Nick Marquez appeals from a judgment entered following his no contest plea to carjacking, count 1 (Pen. Code, 215, subd. (a)), assault with a semi-automatic firearm, count 7 (Pen. Code, 245, subd. (b)), his admission that he suffered a prior conviction of a serious or violent felony within the meaning of the Three Strikes law (Pen. Code, 1170.12, subds. (a) (d) and 667, subds. (b)- (i)) and his admission that he used a firearm within the meaning of Penal Code sections 12022.53, subdivision (b) and 12022.5, subdivision (a). He was sentenced to prison for a total of 28 years composed of the upper term of nine years for count 1, doubled pursuant to the Three Strikes law plus 10 years for the gun use enhancement pursuant to Penal Code section 12022.53, subdivision (b). For count 7, he was sentenced to a concurrent term. He requested but was denied a certificate of probable cause.[1]

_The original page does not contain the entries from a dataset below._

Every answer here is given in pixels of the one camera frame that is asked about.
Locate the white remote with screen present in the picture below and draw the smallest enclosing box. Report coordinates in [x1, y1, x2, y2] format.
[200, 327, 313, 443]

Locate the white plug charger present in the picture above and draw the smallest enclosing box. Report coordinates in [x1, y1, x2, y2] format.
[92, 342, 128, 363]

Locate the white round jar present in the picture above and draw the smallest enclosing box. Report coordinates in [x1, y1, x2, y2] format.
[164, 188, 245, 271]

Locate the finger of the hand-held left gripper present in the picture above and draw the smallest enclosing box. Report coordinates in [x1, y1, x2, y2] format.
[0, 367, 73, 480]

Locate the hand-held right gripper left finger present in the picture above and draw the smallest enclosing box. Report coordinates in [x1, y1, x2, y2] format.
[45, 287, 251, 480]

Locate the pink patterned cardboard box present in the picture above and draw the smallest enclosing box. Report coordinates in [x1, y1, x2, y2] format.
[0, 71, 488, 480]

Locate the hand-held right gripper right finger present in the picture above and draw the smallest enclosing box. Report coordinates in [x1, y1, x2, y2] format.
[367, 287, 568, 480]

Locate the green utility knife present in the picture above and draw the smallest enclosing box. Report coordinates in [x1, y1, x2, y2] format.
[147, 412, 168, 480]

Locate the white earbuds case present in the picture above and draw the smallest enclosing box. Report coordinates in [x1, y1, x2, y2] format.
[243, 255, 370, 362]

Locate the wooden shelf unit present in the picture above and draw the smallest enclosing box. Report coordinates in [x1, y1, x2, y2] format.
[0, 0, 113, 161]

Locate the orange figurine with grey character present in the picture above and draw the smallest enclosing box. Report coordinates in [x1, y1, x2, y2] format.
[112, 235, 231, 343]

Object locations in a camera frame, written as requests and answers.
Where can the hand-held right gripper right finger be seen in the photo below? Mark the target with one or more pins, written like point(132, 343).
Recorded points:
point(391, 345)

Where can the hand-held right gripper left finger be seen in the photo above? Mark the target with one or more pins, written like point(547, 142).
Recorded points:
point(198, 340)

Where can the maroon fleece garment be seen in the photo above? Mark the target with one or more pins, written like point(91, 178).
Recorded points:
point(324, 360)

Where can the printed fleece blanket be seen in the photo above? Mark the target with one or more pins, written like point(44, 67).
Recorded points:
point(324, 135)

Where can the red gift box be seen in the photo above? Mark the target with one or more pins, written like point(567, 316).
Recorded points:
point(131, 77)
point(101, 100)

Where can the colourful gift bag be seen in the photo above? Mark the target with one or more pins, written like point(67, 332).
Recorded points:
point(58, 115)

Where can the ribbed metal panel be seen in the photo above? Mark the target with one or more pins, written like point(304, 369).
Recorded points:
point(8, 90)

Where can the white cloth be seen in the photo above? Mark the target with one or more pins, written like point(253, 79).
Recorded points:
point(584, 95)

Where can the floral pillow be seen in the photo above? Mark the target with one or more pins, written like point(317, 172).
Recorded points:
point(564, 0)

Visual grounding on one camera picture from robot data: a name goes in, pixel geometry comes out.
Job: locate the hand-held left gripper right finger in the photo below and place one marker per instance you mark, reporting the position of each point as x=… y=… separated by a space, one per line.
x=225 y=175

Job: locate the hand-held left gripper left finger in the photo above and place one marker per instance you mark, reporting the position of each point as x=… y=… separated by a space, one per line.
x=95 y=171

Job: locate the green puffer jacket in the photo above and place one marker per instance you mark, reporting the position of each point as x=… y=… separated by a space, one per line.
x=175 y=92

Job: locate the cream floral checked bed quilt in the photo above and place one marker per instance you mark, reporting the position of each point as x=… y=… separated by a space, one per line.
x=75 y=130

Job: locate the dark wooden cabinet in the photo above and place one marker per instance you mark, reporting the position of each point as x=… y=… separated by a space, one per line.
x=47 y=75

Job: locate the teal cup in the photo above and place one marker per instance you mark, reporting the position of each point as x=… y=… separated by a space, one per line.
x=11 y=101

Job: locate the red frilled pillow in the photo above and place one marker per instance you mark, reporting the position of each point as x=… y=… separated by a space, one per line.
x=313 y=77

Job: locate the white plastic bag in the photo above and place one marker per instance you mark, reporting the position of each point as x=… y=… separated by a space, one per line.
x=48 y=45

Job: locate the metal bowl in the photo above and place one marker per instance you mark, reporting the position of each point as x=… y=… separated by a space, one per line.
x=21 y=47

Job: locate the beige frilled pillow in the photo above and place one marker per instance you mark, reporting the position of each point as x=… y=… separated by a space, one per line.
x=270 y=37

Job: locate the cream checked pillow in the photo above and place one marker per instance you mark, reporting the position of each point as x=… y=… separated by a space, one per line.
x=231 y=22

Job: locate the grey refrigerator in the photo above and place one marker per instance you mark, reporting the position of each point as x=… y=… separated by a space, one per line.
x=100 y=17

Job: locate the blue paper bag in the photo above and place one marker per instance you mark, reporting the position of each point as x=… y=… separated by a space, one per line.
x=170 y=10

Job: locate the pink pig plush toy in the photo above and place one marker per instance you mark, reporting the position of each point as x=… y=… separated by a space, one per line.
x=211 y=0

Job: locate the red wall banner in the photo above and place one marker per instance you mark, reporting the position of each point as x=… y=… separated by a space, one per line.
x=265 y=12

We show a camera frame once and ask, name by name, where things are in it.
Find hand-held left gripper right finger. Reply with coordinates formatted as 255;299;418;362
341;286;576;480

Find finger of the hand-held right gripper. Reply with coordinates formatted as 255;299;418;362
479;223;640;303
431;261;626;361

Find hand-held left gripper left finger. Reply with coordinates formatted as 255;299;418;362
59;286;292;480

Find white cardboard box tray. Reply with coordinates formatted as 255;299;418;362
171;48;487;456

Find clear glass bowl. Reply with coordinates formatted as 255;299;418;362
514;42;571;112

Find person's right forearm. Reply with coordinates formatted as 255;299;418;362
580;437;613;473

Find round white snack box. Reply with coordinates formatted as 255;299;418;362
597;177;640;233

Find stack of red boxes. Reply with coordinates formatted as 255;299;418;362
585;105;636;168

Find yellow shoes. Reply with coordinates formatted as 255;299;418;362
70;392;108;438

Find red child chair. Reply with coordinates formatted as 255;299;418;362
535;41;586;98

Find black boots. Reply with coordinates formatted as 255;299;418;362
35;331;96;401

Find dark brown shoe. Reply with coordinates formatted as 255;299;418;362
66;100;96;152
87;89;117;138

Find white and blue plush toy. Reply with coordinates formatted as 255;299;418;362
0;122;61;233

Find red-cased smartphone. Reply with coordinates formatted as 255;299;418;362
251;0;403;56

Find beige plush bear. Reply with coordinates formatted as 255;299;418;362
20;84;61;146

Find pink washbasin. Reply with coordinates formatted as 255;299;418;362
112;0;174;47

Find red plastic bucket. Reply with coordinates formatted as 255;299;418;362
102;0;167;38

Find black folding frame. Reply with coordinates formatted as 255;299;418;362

FACTUAL AND PROCEDURAL SUMMARY
Previously, in an opinion filed May 10, 2005, based on the trial courts failure to heed appellants request to substitute counsel, this Court reversed appellants convictions in case number KA060168 for carjacking (Pen. Code, 215, subd. (a)), evading a police officer (Veh. Code, 2800.2, subd. (a)), certain firearm enhancements and certain findings regarding prior felony convictions.[2]
On January 6, 2006, the prosecution filed an information in case number KA072795 alleging a charge of attempted murder (Pen. Code, 664/187, subd. (a)) and shooting at an inhabited dwelling (Pen. Code, 246).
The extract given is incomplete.